Analysis-Wall Street braces for quarter-end liquidity stress in money markets

Analysis-Wall Street braces for quarter-end liquidity stress in money markets

Analysis-Wall Street braces for quarter-end liquidity stress in money markets

By Gertrude Chavez-Dreyfuss and Davide Barbuscia

NEW YORK (Reuters) -A surge in U.S. Treasury bill issuance in recent months has reduced liquidity in the financial sector, stoking investor concerns that funding markets could face a September squeeze.

That could create ripple effects through markets by reducing demand for assets like stocks and corporate bonds, and pushing some investors to set cash on the side in anticipation of volatility.

Some say there is a mild risk of a repeat of 2019 when a liquidity shortage caused a spike in short-term borrowing rates until the Federal Reserve intervened in overnight markets to alleviate the crunch.

“There is some concern that we could have a repeat of September 2019 at quarter-end due to technicals, corporate tax days, and coupon settlements,” said Teresa Ho, head of short duration strategy at J.P. Morgan in New York.

In September 2019, overnight funding costs in the repurchase (repo) market spiked due to a large drop in bank reserves amid large corporate tax payments and payments for Treasury debt, forcing the Fed to inject liquidity in repo markets.

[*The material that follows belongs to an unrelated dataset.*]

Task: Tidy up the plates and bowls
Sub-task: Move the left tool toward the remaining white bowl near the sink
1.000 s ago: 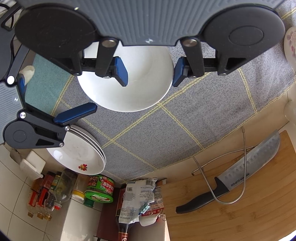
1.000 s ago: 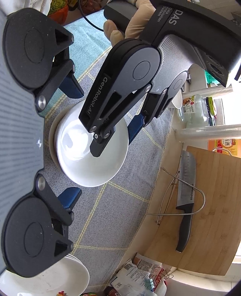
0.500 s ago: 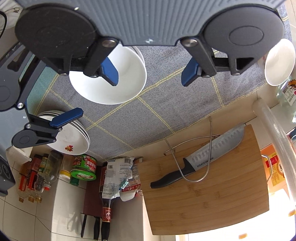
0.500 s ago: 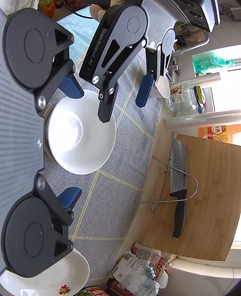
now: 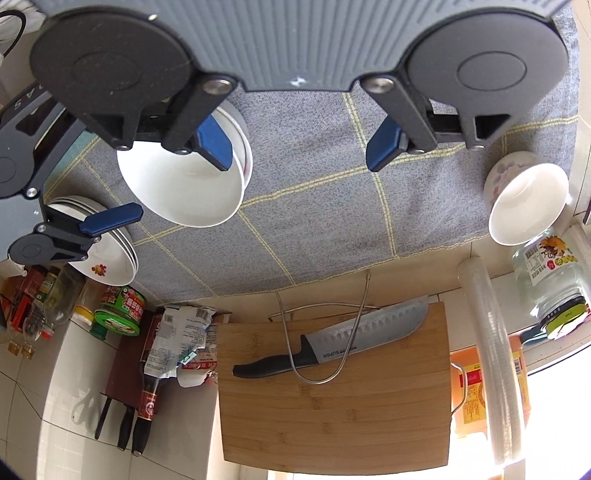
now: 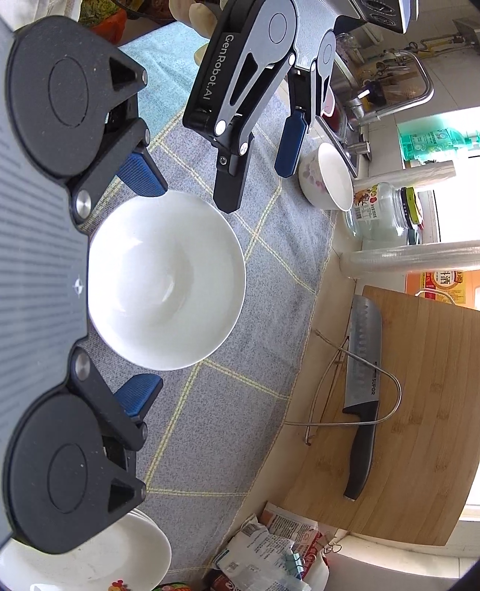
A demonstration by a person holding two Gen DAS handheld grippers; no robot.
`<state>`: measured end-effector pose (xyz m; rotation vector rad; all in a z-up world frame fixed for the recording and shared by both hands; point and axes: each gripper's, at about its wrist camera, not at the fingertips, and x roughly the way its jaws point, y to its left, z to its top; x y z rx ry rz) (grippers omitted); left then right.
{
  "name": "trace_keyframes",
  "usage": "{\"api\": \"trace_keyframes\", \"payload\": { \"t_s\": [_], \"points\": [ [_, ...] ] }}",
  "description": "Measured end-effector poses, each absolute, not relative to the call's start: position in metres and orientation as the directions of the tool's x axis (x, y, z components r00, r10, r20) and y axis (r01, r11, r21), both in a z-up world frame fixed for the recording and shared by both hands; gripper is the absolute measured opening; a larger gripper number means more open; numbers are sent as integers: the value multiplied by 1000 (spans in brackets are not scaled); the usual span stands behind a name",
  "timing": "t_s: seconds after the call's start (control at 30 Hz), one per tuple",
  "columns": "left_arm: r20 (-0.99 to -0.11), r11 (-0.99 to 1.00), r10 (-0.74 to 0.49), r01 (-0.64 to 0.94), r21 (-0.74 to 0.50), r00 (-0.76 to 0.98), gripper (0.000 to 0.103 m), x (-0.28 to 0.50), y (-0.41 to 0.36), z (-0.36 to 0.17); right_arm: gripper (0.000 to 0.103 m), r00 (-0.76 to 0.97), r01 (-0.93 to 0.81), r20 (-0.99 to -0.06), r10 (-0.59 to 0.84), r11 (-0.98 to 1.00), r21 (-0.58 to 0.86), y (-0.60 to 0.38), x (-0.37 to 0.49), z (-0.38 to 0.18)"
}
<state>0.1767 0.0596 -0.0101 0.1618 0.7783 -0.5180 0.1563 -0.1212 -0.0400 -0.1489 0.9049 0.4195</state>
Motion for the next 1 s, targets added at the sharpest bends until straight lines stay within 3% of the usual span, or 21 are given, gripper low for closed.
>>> {"api": "trace_keyframes", "payload": {
  "t_s": [0.2,0.37,0.73,1.0],
  "points": [
    [-706,903,-334,427,-50,624,80,169,67,-12,103,541,-470,-777,322,882,38,-121,164,-32],
    [-694,944,-263,327,-41,671,90,160,71,-11,103,532,-527,-759,375,848,49,-123,172,-26],
    [-686,999,-14,40,22,727,96,134,80,-15,103,451,-703,-733,510,709,60,-116,196,-16],
    [-683,997,50,-1,72,728,97,128,102,-22,103,422,-745,-743,520,666,43,-91,206,-11]
  ]
}}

Some measures of liquidity are already signaling stress ahead, such as a higher cost of borrowing cash overnight collateralized by Treasuries. Still, money market conditions are different. The Fed has launched the Standing Repo Facility (SRF) — that could be tapped by banks for emergency liquidity, and bank reserves – the biggest component of overall financial sector liquidity – are much higher at $3.2 trillion than in 2019.

However, the Fed has been shrinking its bond holdings for over three years, drawing attention to liquidity. At the same time, rapid issuance of Treasury bills by the government after the debt ceiling was raised in July, has prompted traders to anticipate potential stress.

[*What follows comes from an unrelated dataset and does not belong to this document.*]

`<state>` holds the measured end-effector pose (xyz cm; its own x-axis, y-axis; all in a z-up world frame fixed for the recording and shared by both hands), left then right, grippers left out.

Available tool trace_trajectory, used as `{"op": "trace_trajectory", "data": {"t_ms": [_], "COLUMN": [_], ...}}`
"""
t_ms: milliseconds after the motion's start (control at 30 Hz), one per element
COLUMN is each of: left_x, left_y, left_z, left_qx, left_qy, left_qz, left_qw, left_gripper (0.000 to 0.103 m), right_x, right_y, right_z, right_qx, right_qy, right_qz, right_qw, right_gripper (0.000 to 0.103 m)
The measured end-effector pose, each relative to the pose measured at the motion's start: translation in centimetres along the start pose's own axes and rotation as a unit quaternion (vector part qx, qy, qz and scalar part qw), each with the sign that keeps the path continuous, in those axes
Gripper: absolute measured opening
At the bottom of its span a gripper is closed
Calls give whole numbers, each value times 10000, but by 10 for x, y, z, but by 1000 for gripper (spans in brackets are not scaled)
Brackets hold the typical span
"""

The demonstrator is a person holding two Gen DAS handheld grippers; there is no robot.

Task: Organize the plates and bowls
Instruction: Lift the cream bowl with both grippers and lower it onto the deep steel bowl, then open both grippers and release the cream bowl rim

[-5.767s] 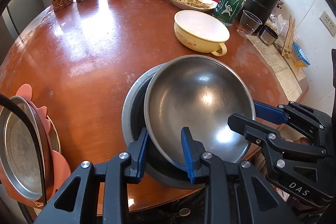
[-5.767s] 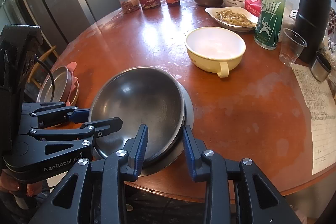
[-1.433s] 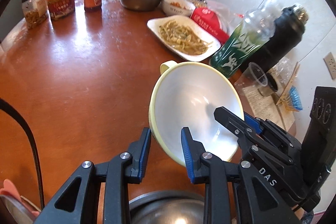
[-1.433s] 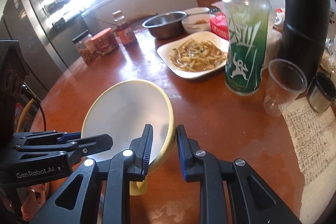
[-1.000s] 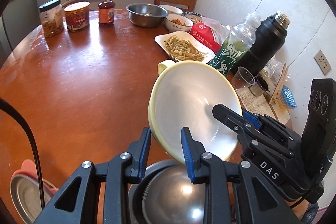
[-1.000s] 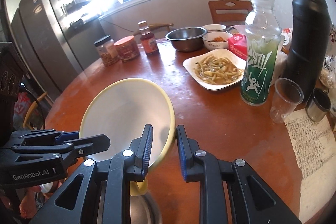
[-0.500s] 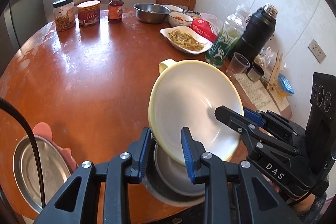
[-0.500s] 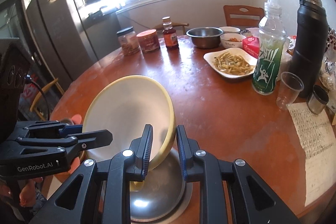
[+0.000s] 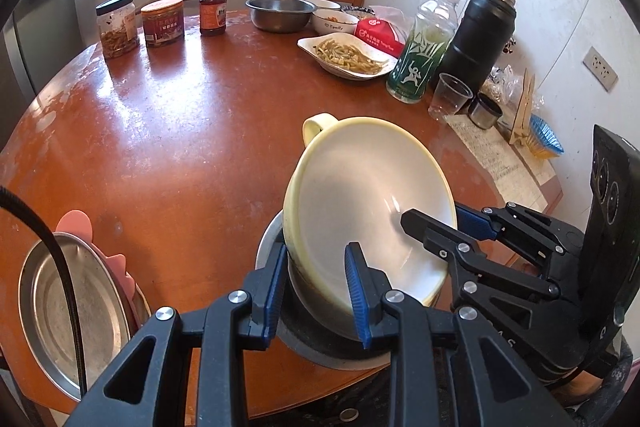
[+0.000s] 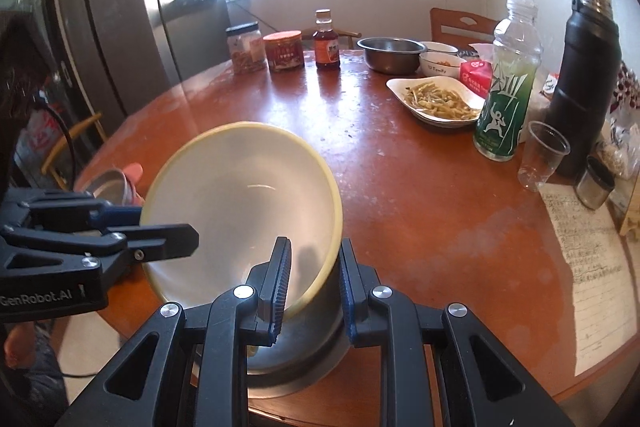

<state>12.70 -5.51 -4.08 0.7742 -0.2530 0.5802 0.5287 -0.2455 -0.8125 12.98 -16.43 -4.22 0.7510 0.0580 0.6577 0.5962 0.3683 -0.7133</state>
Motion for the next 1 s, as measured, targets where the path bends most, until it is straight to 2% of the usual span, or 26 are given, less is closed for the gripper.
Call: {"op": "trace_trajectory", "data": {"t_ms": [300, 800, 1000], "left_x": [-1, -6, -5], "left_y": [1, 9, 10], "left_z": [-2, -4, -4], "left_qx": [35, -19, -57], "left_qy": [67, 126, 121], "left_qz": [0, 125, 116], "left_qw": [10000, 9998, 9998], "left_gripper": [30, 30, 30], "right_x": [-7, -8, -3], "right_y": [5, 1, -1], "right_z": [-1, -1, 0], "right_qx": [-183, -109, -37], "right_qy": [-245, -236, -153], "right_qz": [100, 205, 178], "right_qw": [9995, 9995, 9997], "right_gripper": [26, 27, 37]}}
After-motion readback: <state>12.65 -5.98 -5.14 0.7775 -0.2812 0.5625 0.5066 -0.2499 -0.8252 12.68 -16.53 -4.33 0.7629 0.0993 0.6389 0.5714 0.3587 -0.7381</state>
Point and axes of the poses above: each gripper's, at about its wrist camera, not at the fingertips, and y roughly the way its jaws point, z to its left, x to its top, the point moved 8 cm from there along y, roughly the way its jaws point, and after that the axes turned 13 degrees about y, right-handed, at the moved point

Pressure could increase around the September 15 corporate income tax date and the end of the September quarter, when traders say banks tend to reduce intermediation activity.

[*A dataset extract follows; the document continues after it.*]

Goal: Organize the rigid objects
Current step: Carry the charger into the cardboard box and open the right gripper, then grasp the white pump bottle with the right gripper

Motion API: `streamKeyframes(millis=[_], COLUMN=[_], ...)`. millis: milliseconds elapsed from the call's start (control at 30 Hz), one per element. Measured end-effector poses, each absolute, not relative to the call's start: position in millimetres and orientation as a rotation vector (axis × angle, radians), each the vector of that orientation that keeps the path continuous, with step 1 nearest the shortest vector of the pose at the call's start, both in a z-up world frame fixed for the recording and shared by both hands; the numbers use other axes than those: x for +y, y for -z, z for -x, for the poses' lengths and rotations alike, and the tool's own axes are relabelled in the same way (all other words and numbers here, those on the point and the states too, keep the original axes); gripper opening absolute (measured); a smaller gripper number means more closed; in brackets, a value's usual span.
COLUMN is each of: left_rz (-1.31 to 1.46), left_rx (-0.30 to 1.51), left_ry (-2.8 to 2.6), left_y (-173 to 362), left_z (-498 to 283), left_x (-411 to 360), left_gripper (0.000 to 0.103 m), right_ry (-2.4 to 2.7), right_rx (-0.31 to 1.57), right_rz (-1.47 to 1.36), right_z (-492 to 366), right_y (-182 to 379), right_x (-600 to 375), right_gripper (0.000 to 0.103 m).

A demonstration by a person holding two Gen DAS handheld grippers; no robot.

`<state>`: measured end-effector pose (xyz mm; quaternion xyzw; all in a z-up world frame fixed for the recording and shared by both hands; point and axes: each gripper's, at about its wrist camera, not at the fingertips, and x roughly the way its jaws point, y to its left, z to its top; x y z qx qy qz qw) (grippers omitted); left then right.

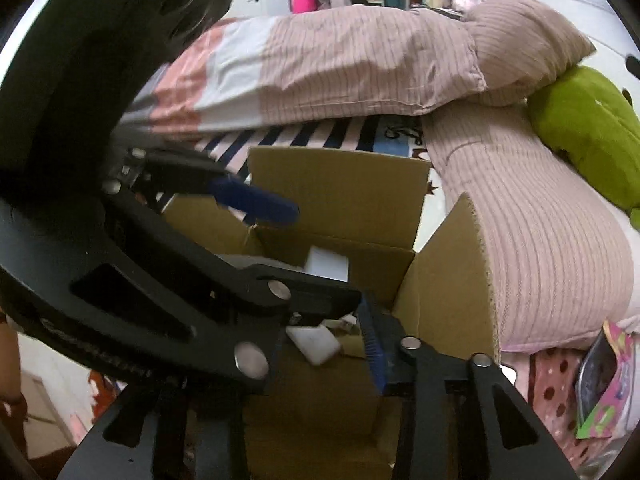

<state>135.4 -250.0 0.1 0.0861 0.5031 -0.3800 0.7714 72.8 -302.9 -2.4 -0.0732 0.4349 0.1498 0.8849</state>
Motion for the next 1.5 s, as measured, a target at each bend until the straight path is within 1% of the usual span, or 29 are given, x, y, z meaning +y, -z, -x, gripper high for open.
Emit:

“September tends to be one of the more volatile months and so we are really keeping a close eye on repo and front-end funding spreads,” said Clayton Triick, head of portfolio management of public strategies at Angel Oak Capital Advisors.

Triick is keeping money on the side in case money market volatility leads to wider credit spreads, which he said would be an opportunity to buy more corporate bonds.

SEPTEMBER STRESS

Generally, an increase in government borrowing coincides with a decline in demand for the Fed’s overnight reverse repo facility (RRP), through which money funds lend to the central banks, or with a drop in bank reserves parked at the Fed.